▶ **WHAT IS BEING ASKED**: Everything in the listing must be transcribed exactly, from the first line to the last.

━━━ DATA SEGMENT

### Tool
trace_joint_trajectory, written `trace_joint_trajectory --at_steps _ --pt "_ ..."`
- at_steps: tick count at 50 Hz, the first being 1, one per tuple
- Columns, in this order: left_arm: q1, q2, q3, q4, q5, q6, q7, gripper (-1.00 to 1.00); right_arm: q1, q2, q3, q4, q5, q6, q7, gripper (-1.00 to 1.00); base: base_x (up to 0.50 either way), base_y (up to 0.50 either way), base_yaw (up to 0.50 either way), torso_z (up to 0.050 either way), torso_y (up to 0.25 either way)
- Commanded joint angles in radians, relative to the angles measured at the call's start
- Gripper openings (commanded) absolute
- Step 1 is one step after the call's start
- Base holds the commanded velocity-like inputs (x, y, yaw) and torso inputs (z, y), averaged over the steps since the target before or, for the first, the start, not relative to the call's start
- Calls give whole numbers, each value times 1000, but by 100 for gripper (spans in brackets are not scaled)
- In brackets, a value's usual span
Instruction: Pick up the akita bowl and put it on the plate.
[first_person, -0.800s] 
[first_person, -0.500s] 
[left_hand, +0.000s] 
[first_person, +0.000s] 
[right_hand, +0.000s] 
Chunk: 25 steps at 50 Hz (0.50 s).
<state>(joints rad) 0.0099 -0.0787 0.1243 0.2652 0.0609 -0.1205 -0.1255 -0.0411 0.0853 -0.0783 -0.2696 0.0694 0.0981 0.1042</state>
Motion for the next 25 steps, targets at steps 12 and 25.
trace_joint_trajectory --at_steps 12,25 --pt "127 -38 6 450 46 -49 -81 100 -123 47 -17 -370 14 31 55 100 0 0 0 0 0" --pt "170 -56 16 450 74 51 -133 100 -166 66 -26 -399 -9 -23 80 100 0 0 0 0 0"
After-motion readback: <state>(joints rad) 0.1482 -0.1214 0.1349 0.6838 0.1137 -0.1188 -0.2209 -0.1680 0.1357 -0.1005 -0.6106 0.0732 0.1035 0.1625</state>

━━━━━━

▶ **OUTPUT OF THE TASK**:
### Tool
trace_joint_trajectory, written `trace_joint_trajectory --at_steps _ --pt "_ ..."`
- at_steps: tick count at 50 Hz, the first being 1, one per tuple
- Columns, in this order: left_arm: q1, q2, q3, q4, q5, q6, q7, gripper (-1.00 to 1.00); right_arm: q1, q2, q3, q4, q5, q6, q7, gripper (-1.00 to 1.00); base: base_x (up to 0.50 either way), base_y (up to 0.50 either way), base_yaw (up to 0.50 either way), torso_z (up to 0.050 either way), torso_y (up to 0.25 either way)
- Commanded joint angles in radians, relative to the angles measured at the call's start
- Gripper openings (commanded) absolute
- Step 1 is one step after the call's start
- Base holds the commanded velocity-like inputs (x, y, yaw) and torso inputs (z, y), averaged over the steps since the target before or, for the first, the start, not relative to the call's start
- Calls give whole numbers, each value times 1000, but by 100 for gripper (spans in brackets are not scaled)
- In brackets, a value's usual span
Instruction: Pick up the akita bowl and put it on the plate.
[first_person, -0.800s] 
[first_person, -0.500s] 
[left_hand, +0.000s] 
[first_person, +0.000s] 
[right_hand, +0.000s] 
Chunk: 25 steps at 50 Hz (0.50 s).
<state>(joints rad) 0.0099 -0.0787 0.1243 0.2652 0.0609 -0.1205 -0.1255 -0.0411 0.0853 -0.0783 -0.2696 0.0694 0.0981 0.1042</state>
Motion for the next 25 steps, targets at steps 12 and 25.
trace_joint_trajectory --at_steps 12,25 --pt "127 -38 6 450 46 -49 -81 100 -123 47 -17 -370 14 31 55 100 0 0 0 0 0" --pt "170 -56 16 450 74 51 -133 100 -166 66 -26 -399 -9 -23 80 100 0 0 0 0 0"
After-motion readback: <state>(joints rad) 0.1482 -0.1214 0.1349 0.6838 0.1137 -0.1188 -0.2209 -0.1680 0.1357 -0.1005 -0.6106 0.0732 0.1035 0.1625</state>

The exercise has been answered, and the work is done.